*ASSIGNMENT*.
Set down again exactly the lines of the listing below that fall between the line holding "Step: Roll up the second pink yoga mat" and the line holding "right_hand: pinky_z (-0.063", inclusive.

*DATA SEGMENT*.

========================================

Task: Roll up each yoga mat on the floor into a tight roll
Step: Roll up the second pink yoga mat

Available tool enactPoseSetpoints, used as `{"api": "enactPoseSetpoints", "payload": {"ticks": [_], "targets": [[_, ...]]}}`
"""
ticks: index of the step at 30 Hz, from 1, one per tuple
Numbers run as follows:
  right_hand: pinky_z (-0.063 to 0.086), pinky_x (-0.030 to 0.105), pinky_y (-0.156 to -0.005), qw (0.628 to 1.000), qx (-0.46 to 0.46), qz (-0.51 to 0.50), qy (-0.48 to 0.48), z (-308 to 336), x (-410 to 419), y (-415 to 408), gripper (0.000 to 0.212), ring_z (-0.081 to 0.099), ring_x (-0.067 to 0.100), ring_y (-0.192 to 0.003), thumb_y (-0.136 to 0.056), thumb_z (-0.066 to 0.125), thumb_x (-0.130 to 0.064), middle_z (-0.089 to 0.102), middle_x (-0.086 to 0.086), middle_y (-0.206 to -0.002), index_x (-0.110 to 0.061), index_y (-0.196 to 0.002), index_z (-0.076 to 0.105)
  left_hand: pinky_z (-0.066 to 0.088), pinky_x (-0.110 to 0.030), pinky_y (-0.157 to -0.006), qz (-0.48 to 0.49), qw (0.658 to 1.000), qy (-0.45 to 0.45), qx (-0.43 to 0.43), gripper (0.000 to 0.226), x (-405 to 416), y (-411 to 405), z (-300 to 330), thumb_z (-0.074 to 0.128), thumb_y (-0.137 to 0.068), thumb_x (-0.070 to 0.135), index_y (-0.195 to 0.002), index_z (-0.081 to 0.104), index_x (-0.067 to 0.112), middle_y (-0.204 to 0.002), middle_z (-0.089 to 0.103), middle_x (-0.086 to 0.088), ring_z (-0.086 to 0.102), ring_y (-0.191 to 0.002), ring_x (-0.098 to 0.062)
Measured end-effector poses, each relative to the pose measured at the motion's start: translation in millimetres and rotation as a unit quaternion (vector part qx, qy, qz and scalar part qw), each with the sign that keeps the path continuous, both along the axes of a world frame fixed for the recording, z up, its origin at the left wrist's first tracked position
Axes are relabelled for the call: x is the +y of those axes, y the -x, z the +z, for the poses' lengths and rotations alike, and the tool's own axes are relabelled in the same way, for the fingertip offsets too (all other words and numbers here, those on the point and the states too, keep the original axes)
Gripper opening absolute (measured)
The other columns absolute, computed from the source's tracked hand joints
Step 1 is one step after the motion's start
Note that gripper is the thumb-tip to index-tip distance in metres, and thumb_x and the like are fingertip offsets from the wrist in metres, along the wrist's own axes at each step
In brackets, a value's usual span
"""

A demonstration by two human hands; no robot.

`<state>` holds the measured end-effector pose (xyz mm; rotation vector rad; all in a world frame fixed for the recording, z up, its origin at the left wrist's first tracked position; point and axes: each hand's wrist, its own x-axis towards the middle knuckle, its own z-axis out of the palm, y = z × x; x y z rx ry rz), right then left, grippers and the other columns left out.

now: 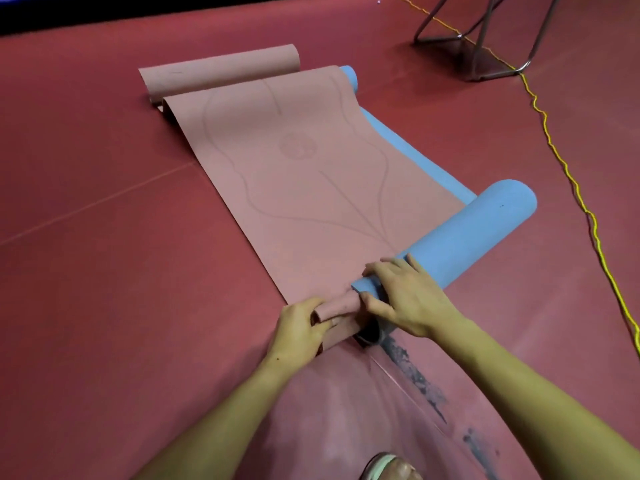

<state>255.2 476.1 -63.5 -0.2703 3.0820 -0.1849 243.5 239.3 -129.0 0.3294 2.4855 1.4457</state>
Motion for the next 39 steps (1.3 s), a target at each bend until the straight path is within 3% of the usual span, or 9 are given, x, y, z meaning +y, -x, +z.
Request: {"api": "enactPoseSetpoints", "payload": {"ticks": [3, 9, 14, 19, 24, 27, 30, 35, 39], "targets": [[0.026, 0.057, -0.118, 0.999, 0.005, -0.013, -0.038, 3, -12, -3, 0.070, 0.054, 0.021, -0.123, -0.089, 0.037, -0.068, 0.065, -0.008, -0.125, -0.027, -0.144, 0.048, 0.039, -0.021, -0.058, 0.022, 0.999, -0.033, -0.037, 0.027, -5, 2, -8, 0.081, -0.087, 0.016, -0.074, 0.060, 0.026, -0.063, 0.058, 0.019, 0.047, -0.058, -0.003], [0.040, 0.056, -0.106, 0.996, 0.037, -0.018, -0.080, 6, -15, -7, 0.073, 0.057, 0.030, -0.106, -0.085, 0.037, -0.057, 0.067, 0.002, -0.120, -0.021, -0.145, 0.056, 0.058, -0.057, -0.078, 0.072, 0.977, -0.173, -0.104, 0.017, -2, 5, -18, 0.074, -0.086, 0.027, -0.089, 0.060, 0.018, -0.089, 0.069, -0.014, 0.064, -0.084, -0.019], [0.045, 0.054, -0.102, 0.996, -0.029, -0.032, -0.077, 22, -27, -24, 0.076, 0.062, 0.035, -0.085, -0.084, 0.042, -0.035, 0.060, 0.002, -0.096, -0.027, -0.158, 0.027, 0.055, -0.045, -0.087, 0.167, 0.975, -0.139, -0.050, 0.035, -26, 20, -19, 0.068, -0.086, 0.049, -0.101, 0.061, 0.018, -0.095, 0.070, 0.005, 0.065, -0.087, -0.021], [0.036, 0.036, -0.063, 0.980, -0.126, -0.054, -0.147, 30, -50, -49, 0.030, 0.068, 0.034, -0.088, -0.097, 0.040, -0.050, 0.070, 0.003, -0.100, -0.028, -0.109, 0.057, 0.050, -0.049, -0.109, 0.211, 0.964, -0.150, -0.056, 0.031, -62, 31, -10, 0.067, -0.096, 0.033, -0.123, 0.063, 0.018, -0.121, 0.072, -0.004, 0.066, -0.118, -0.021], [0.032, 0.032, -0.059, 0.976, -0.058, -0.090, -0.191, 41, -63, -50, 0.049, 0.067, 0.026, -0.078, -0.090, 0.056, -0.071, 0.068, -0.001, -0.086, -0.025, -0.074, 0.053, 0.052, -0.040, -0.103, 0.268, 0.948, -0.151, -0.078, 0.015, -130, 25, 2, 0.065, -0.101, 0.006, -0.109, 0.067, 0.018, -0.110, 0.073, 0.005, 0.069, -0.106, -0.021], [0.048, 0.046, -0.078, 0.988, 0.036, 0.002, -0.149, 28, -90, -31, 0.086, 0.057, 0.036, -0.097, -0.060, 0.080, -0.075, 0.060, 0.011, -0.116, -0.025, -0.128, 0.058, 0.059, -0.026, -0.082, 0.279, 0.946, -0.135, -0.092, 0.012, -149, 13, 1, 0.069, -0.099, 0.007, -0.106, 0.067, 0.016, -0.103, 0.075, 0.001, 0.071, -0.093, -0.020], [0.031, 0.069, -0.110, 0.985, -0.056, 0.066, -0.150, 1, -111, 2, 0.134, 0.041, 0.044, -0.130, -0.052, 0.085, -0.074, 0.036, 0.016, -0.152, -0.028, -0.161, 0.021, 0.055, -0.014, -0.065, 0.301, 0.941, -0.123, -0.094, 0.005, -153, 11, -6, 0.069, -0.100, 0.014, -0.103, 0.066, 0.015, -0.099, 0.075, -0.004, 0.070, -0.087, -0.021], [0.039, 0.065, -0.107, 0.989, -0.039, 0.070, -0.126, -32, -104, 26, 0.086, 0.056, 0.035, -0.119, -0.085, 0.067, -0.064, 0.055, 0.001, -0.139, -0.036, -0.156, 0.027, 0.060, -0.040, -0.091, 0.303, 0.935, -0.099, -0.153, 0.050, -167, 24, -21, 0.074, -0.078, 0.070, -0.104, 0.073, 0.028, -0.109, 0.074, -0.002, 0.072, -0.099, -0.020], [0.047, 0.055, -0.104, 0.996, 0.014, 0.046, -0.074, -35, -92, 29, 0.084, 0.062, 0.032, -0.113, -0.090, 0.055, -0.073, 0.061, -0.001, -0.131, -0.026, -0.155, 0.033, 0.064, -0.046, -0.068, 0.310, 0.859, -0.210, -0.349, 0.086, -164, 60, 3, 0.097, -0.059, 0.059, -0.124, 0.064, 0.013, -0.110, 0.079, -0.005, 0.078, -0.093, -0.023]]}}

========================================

*ANSWER FOR THE TASK*.
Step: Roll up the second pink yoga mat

Available tool enactPoseSetpoints, used as `{"api": "enactPoseSetpoints", "payload": {"ticks": [_], "targets": [[_, ...]]}}`
"""
ticks: index of the step at 30 Hz, from 1, one per tuple
Numbers run as follows:
  right_hand: pinky_z (-0.063 to 0.086), pinky_x (-0.030 to 0.105), pinky_y (-0.156 to -0.005), qw (0.628 to 1.000), qx (-0.46 to 0.46), qz (-0.51 to 0.50), qy (-0.48 to 0.48), z (-308 to 336), x (-410 to 419), y (-415 to 408), gripper (0.000 to 0.212), ring_z (-0.081 to 0.099), ring_x (-0.067 to 0.100), ring_y (-0.192 to 0.003), thumb_y (-0.136 to 0.056), thumb_z (-0.066 to 0.125), thumb_x (-0.130 to 0.064), middle_z (-0.089 to 0.102), middle_x (-0.086 to 0.086), middle_y (-0.206 to -0.002), index_x (-0.110 to 0.061), index_y (-0.196 to 0.002), index_z (-0.076 to 0.105)

Output is finished, and nothing else is required.